While the past year has been tough on the financial sector, not all financials have suffered. While banks and real estate investment trusts (REITs) were dealt a tough hand, the exchanges -- particularly Nasdaq (NDAQ -0.68%) -- benefited from the increased volatility.
But if high volatility helps when the market is anxious and trading activity is high, low volatility can hurt when things settle down. So Nasdaq has been taking steps to reduce its exposure to volatility by building ancillary businesses, and it made a splashy acquisition at the end of 2020 by acquiring Verafin, a company that detects financial fraud. Does that make it a buy today? Let's dig into its latest earnings and see.
A big jump in revenue
Nasdaq is primarily known for its namesake stock exchange, but the company does have other lines of business. It operates four basic segments: market services, corporate services, information services, and market technology. Market services includes trading and clearing services. Corporate services includes listing and corporate solutions, while information services includes Nasdaq data and indices. Finally, market technology provides infrastructure solutions for banks, regulators, and other stakeholders.
For the quarter ending Dec. 31, Nasdaq generated $788 million in net revenue, an increase of 22% compared to the fourth quarter the year before. For the full year, total net revenue came in at $2.9 billion, an increase of 15% compared to 2019. Earnings per share rose 24% to $1.60 for the fourth quarter, and full-year earnings per share climbed by the same percentage to $6.18.
The fourth quarter was particularly robust with respect to new listings. Nasdaq introduced 142 initial public offerings, and boasted a 67% total win rate over the other exchanges. Equity options were a big bright spot for Nasdaq last quarter, with a 71% increase in volume to 741 million contracts.
Nasdaq is getting into crime fighting
Nasdaq also announced an agreement during the fourth quarter to acquire Verafin, a cloud-based platform that can detect, investigate, and report money laundering and financial fraud. Verafin currently serves more than 2,000 financial institutions.

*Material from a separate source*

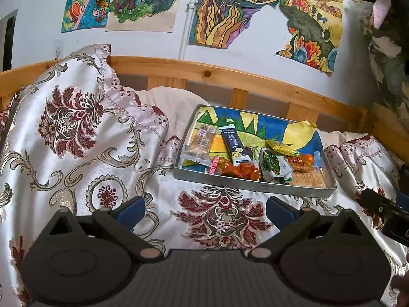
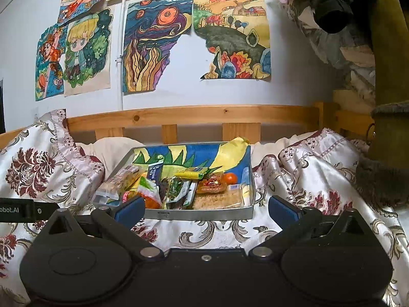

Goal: Organize snacks

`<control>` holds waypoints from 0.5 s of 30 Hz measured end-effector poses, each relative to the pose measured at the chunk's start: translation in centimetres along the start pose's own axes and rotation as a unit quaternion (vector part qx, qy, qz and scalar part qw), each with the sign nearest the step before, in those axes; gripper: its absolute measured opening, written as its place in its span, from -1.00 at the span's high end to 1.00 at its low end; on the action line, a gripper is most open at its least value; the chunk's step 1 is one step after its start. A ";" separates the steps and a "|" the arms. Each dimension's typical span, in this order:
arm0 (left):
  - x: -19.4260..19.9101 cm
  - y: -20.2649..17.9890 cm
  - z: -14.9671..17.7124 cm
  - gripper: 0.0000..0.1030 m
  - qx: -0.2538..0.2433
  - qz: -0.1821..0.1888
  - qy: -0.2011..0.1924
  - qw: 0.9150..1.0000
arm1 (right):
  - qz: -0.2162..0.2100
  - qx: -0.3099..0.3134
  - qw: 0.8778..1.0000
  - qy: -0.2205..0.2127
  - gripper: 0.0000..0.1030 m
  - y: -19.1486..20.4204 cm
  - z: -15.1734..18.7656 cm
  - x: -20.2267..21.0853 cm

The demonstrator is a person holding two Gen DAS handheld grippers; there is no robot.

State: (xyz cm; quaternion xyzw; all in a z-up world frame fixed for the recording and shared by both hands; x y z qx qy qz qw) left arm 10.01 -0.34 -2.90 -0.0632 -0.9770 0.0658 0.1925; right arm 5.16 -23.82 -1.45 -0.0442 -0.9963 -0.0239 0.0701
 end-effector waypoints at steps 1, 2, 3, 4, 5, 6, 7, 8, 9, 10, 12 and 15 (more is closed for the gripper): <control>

The transaction is expected to close in this year's first quarter, and Nasdaq projects that Verafin will deliver $140 million in revenue for the company in 2021. The acquisition is expected to be accretive to adjusted earnings beginning in 2022.
Ultimately, the Verafin acquisition and Nasdaq's other businesses will help reduce the company's reliance on stock market volatility to drive earnings. Volatility generally translates into higher trading volumes and revenue, but it also tends to revert to the mean. In other words, investors should expect more subdued growth if the market frenzy settles down. Another X factor for now is the GameStop saga, which could potentially usher in additional regulation. It's too early to tell if this will have an effect on the exchanges, but the whole episode has garnered the attention of regulators, and how they respond is an open question.

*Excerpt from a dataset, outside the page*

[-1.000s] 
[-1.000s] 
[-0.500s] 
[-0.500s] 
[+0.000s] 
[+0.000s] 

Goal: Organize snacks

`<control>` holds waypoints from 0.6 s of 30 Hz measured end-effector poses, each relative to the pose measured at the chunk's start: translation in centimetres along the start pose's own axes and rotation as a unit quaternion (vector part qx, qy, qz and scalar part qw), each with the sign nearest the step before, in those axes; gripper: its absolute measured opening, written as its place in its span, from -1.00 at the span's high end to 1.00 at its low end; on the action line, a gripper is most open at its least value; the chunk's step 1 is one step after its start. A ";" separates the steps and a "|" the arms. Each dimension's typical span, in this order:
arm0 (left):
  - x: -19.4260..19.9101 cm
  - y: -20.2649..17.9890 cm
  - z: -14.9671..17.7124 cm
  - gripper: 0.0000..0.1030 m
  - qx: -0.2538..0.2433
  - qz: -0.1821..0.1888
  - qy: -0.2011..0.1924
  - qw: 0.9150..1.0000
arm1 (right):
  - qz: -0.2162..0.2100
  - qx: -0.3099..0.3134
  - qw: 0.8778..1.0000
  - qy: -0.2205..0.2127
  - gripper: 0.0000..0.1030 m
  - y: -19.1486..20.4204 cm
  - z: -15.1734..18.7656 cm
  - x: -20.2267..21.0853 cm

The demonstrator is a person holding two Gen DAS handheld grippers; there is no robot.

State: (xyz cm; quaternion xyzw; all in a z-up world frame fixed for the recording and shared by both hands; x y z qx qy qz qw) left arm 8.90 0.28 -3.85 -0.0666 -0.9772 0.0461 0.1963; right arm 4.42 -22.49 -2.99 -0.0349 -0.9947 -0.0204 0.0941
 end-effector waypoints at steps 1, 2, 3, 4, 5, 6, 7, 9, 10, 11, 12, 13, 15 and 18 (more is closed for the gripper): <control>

Nasdaq's other businesses did exhibit decent growth, with investment intelligence revenue rising 27% year over year on increased usage of proprietary products and license fees paid by index funds that benchmark to Nasdaq indices. Data revenue also rose 8%. The corporate services line of business experienced 8% growth due to increased demand for environmental, social, and governance (ESG) solutions.

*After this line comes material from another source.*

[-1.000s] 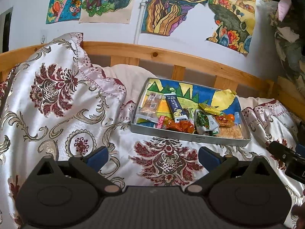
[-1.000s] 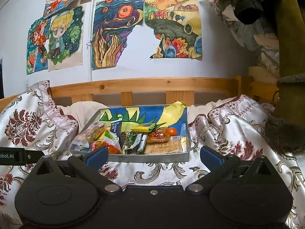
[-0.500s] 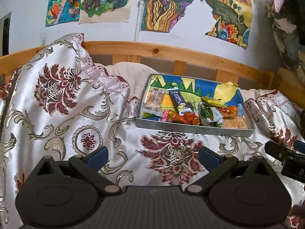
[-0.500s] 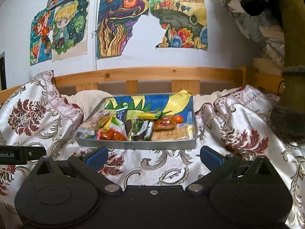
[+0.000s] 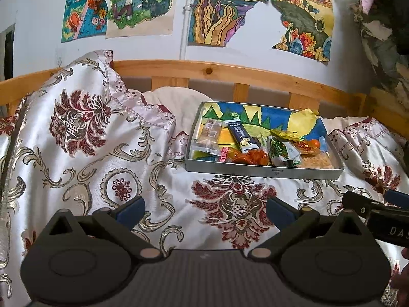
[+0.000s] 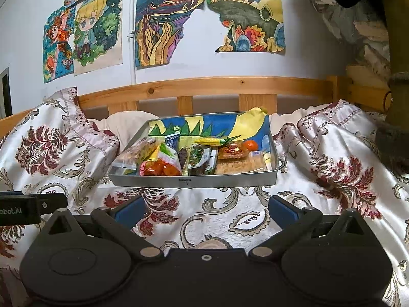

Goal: Organize snacks

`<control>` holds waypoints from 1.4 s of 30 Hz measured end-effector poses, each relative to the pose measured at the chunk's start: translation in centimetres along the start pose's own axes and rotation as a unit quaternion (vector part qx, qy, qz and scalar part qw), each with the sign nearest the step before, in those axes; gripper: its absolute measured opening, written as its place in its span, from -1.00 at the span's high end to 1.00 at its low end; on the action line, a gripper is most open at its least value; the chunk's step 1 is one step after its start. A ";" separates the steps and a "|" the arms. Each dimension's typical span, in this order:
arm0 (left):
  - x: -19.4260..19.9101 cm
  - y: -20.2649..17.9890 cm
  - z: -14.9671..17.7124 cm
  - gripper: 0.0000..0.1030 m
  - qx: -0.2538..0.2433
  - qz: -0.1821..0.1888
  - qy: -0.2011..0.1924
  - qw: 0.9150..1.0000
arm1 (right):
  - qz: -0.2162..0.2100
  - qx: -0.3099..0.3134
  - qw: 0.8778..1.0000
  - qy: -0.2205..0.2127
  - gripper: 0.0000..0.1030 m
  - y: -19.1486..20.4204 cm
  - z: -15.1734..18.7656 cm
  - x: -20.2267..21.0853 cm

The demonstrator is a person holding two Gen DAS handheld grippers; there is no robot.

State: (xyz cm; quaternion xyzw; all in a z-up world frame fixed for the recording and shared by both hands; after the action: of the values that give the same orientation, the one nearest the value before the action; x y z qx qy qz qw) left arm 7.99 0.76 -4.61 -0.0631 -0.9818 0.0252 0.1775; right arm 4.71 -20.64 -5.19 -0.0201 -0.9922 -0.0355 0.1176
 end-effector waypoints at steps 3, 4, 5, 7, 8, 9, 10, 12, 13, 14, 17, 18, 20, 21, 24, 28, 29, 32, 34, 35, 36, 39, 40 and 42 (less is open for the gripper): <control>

At Thursday morning's prices, Nasdaq is trading at 23 times expected 2021 earnings per share of $6.22. This is roughly flat earnings growth compared to 2020, and would almost seem to be building in a decrease in volumes and volatility this year. Since the other businesses are growing, and Verafin is set to add revenue, we should see stronger growth if trading volumes hold up. For 2022, the Street sees Nasdaq making $6.79, so this seems to be a 2021 phenomenon. And while Nasdaq isn't a big dividend payer, it does sport a 1.4% yield, and last year dividends only amounted to 32% of earnings per share, a very sustainable payout.
Industry leaders like Nasdaq have hard-to-replicate competitive moats, so their business models are more stable. While trading volumes will ebb and flow, the overall business is steady, especially if you're focused on the long term.